I don't think it's adverdant (is that a word?) that Jesse keeps giving me books with characters that take pictures of people who do things I aspire to do, but that's how it is. The Ground Beneath her Feet (which he didn't really give me, but he definitely got me to read it, and provided the copy I used) is about a photographer who takes pictures of the other main characters, incredible Indian rock stars. I have a four track, now, by the way.

Mao II is about a photographer who travels the world to take pictures of writers (among other things, of course). It makes me wish I were a better photographer, it makes me wish I were a better rock star, it makes me wish I were a better writer. It feels like all this is some subtle kind of encouragement from Jesse, and I know he bought me that KFC, too.

And Andrew carried it. And as horrible as the idea of KFC seems now, it's the thought that counts. Happy 2 weeks through the six weeks of winter predicted by the groundhog. It's sixty degrees and NYC stole my blizzard. I need more indomethicin.

MUSIC: sorry about dresden: somewhere there's snow

Tuesday, February 14, 2006

"Untie me, I've said no vows...

...the train is getting way too loud;
I gotta leave here, my girl,
get on with my lonely life.

Just leave the ring on the rail
for the wheels to nullify.

Until this turn in my head
I let you stay and you paid no rent.
I spent twelve long months on the lam.

That's enough sitting on the fence
for the fear of breaking dams.

I find a fatal flaw
in the logic of love,
and go out of my head.

You love a sinking stone
that'll never elope,
So get used to the lonesome,
girl, you must atone some.
Don't leave me no phone number there

It took me all of a year
to put the poison pill to your ear,
but now I stand on honest ground...
on honest ground.

You want to fight for this love,
but honey you cannot wrestle a dove,
so baby it's clear.

You want to jump and dance,
but you sat on your hands,
And lost your only chance.

Go back to your hometown.
Get your feet on the ground,
and stop floating around.

I find a fatal flaw
in the logic of love,
and go out of my head.

You love a sinking stone
that'll never elope
so get used to the lonesome,
girl, you must atone some.
Don't leave me no phone number there.

-The Shins.

Happy Valentines Day.

Wednesday, February 08, 2006

We don't negotiate...

...with terrorists. And by we I mean me and by terrorists I mean chain e-mails.

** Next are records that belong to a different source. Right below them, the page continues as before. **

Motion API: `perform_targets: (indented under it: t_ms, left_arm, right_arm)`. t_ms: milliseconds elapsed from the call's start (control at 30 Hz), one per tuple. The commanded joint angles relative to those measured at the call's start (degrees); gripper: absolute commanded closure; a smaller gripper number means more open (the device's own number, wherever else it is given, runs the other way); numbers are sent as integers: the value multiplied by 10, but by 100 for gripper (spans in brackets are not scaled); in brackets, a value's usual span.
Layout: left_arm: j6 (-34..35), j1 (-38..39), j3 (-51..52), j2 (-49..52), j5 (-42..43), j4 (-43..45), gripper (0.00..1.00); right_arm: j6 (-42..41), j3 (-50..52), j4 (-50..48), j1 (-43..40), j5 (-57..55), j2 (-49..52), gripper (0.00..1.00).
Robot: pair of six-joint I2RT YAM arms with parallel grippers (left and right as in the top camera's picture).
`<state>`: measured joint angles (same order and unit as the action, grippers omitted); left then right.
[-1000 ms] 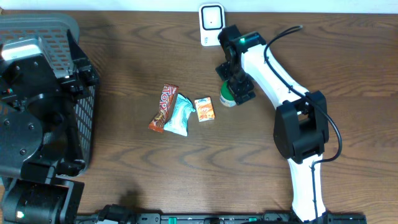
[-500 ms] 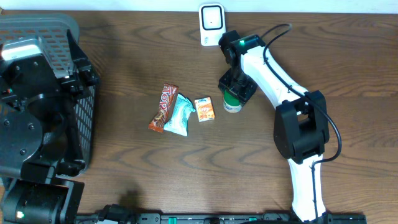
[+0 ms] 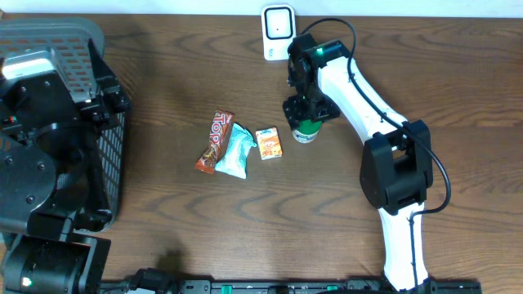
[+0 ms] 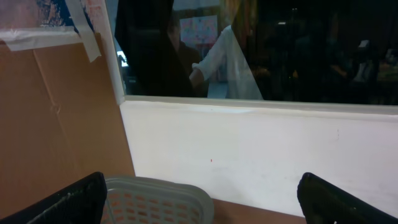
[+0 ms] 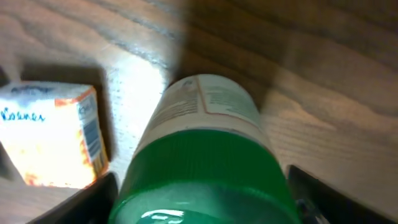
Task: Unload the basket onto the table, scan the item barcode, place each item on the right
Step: 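Lower the jar back onto the table and open the right gripper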
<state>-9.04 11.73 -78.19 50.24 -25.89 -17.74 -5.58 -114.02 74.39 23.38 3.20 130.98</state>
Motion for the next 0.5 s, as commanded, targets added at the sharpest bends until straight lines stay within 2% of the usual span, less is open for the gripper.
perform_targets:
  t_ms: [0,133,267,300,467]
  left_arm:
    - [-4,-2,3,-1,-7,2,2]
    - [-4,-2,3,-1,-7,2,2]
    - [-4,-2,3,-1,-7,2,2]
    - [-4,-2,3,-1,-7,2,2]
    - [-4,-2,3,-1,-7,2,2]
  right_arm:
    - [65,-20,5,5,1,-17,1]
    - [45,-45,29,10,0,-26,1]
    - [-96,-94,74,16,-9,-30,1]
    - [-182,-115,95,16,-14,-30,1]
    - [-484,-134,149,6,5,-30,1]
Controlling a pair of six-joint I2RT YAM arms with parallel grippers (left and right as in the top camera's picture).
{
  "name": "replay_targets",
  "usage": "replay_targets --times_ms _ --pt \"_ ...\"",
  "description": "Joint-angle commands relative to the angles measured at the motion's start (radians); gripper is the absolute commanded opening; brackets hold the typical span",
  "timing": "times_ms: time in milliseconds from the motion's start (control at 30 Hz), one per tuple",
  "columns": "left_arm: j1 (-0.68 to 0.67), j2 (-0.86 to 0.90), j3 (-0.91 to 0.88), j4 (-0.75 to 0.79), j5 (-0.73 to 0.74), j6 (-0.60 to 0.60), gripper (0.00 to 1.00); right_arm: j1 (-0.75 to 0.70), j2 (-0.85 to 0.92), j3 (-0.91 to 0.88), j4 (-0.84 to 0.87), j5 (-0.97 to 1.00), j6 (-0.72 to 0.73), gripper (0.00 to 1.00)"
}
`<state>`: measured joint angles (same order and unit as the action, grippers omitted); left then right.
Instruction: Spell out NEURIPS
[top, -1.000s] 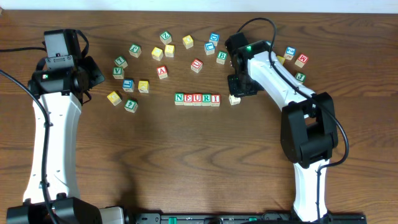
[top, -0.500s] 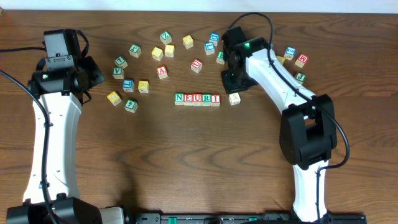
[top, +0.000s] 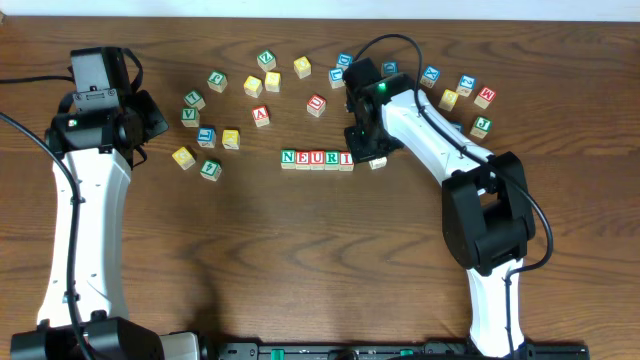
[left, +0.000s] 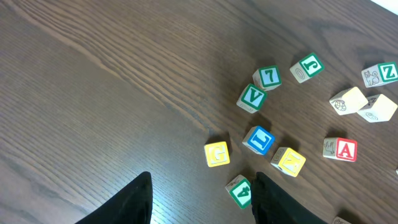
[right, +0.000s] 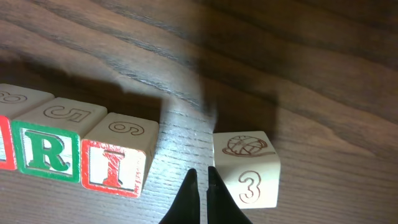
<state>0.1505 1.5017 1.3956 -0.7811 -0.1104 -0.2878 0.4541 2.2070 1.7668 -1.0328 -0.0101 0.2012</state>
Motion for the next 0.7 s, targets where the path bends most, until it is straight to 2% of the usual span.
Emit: replay_targets --times_ms 0,233,667 --pt "0.003 0.004 0.013 0.001 -0.002 -0.002 0.50 0.005 -0.027 -0.026 0.003 -0.003 0.016 0.01" --pt "0.003 0.004 0.013 0.001 -0.002 -0.002 0.50 0.005 -0.027 -0.090 0.014 -0.005 0.031 0.01" --pt "0.003 0.004 0.013 0.001 -0.002 -0.002 0.50 -0.013 -0.044 -0.090 0.020 0.014 0.030 0.01"
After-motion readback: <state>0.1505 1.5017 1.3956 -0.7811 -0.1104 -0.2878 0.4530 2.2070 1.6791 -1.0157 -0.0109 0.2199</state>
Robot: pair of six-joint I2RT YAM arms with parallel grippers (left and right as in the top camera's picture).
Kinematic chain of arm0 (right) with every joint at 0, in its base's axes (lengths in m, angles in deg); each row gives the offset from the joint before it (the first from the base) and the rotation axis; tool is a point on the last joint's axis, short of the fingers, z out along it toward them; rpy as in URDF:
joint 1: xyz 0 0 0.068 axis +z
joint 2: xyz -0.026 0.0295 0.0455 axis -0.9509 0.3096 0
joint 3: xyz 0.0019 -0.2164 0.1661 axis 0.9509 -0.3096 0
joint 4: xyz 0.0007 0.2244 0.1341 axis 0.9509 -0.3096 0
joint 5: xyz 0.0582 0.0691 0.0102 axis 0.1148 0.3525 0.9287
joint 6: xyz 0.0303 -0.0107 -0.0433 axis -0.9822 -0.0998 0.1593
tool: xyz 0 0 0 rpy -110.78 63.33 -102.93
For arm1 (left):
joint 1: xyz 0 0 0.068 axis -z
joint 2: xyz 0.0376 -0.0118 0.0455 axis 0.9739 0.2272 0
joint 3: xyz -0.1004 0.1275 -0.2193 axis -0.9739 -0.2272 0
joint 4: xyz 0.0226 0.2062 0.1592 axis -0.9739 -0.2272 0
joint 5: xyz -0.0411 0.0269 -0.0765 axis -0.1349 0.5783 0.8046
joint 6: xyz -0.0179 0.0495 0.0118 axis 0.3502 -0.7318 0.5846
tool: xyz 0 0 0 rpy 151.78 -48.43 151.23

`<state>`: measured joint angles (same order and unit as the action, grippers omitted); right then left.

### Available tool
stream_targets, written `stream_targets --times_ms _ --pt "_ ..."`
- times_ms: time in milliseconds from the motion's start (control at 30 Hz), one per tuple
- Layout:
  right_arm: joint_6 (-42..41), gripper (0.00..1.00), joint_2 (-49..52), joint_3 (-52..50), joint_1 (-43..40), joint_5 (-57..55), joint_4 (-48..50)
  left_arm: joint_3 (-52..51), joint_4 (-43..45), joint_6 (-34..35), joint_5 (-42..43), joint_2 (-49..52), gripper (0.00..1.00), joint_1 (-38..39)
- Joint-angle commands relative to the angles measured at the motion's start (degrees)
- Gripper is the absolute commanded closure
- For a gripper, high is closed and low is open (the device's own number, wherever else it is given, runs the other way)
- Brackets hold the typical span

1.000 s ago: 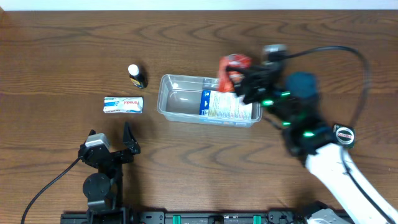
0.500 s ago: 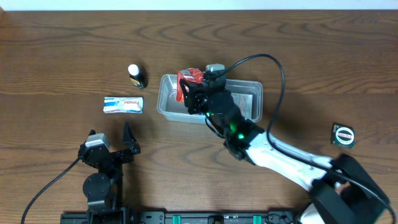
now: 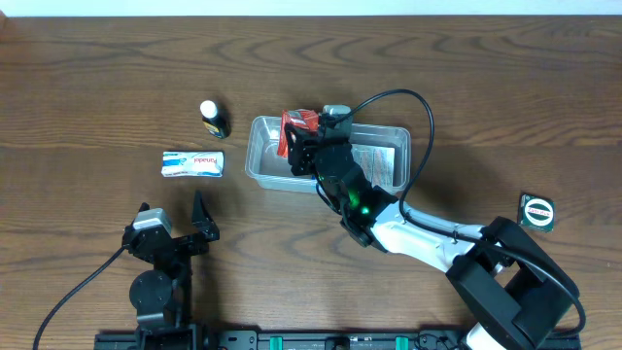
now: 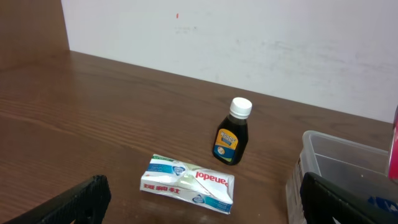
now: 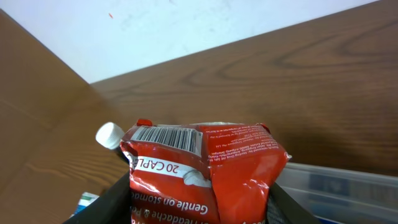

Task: Pack container
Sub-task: 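Lift the red packet and carry it over the container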

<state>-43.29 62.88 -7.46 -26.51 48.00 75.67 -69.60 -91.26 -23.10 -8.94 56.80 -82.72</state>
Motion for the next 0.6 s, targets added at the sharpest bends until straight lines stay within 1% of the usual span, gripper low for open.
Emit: stream_targets --times_ms 0,100,167,333,433,567 --pt "-1.2 0.60 0.6 2.8 0.4 0.9 0.2 -1.1 -2.1 -1.0 -0.7 -0.4 0.02 -0.2" --pt "-1.2 0.59 1.3 5.4 0.4 2.6 -3.5 -1.1 -2.1 -1.0 -0.7 -0.4 0.02 -0.2" --pt "-0.5 0.57 1.8 8.6 0.4 3.4 -9.5 -1.1 -2.1 -1.0 -0.7 -0.4 0.02 -0.2" --pt "5.8 0.55 4.0 18.7 0.4 4.8 -24.6 -1.1 -2.1 -1.0 -0.7 -0.4 0.02 -0.2" --pt "8.7 0.54 4.8 23.2 0.4 4.8 -29.9 -1.1 -2.1 -1.0 -0.7 -0.4 0.02 -0.2" --pt "8.8 0.55 5.0 26.8 0.4 5.0 -36.6 -1.1 -2.1 -1.0 -0.7 -0.4 0.02 -0.2"
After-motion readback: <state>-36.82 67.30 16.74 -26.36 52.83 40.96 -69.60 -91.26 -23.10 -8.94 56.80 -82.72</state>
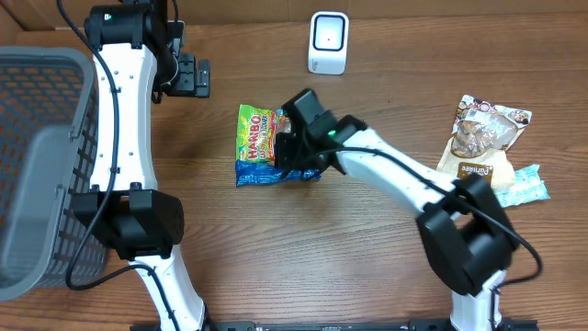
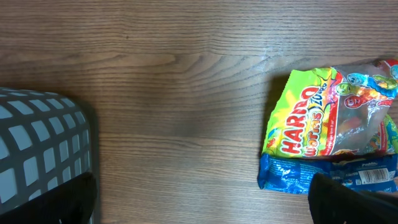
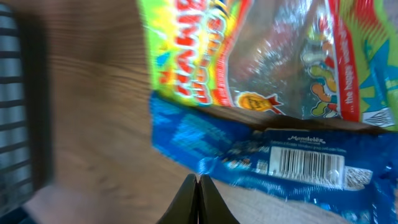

I think I'm cursed with something like 90 years of bad luck by now for not having forwarded any of the many, many chainletters I receive. I should also probably be dead, and will definitely not have my wish come true in my age minutes.

Andrew may recall that when he asked if he should make plans for a roadtrip when I told him I was graduating. Well, no roadtrip is necessary for the event itself, but post event it sure would be nice to share a bottle of red or five.

More to come on that front.

The College Foundation loan people, incidentally, think I graduated in December, and so expect three hundred bucks from me by wednesday. I called them and very politely informed them that I was, in fact, taking 18 hours this semester and have definitely not graduated. I'm not sure they buy it.